From the line with "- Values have" through the line with "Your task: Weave", inclusive, return each line of the data below exactly and leave the rest out.

BEGIN

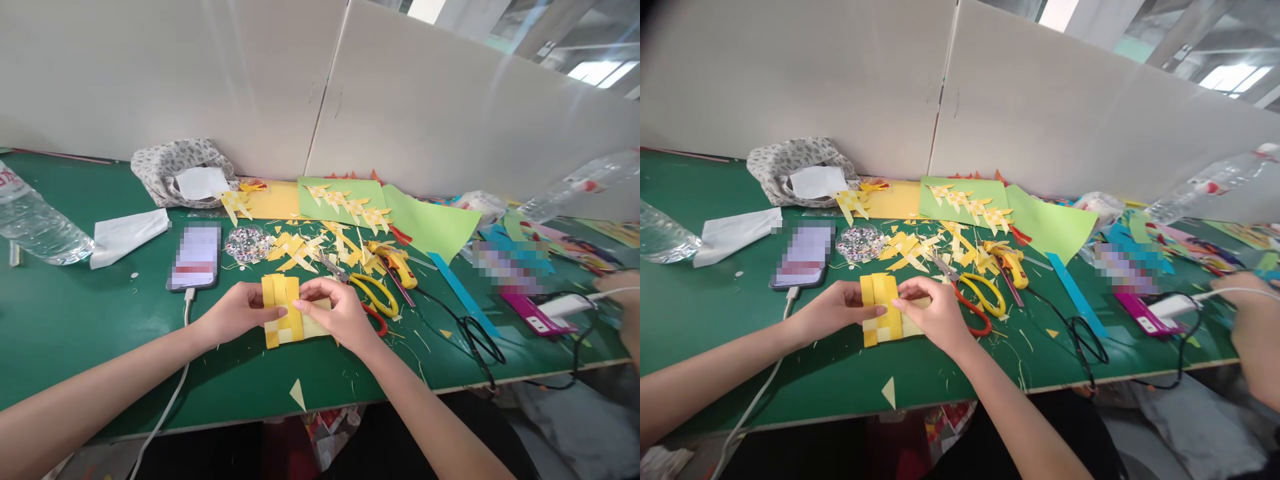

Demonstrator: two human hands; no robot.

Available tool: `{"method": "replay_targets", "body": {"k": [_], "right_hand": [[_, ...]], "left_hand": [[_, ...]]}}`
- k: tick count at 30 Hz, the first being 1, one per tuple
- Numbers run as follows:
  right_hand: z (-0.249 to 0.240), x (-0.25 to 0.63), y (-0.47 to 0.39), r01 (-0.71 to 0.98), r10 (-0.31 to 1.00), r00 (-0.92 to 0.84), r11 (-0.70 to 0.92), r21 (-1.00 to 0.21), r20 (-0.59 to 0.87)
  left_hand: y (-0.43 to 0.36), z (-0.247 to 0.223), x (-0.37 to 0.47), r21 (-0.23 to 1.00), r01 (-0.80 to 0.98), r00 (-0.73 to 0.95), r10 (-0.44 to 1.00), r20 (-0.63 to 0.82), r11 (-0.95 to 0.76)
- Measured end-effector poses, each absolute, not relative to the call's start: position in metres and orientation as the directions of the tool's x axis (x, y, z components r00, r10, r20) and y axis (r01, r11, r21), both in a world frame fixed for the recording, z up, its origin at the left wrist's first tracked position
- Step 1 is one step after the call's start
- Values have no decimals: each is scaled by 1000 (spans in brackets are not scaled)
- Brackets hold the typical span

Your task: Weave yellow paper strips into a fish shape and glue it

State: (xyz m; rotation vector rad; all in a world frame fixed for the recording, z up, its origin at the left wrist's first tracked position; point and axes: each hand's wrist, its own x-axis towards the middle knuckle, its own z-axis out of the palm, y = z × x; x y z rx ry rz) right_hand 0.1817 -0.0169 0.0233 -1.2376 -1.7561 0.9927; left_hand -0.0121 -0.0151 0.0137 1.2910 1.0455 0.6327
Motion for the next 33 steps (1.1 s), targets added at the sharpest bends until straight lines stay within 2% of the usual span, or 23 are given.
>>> {"method": "replay_targets", "body": {"k": [11,16,19,23,27,33], "right_hand": [[23,173,-24,359,961,-222,239,-902,166],[23,171,-24,350,962,-215,236,-907,167],[23,171,-25,354,963,-210,235,-905,168],[25,173,-26,379,969,-230,176,-908,91],[26,176,-23,283,971,-240,60,-957,-10],[20,178,-19,208,967,-248,1,-978,-52]], "left_hand": [[-20,24,-11,955,162,415,861,-295,249],[-20,20,-11,968,160,437,865,-246,195],[-19,14,-11,962,221,398,885,-242,163],[-18,11,-12,958,263,339,918,-206,117],[-17,13,-13,971,162,301,928,-217,174],[-18,15,-12,974,73,291,930,-225,213]]}}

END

SOLUTION:
- Values have no decimals: each is scaled by 1000 (spans in brackets are not scaled)
- Brackets hold the typical span

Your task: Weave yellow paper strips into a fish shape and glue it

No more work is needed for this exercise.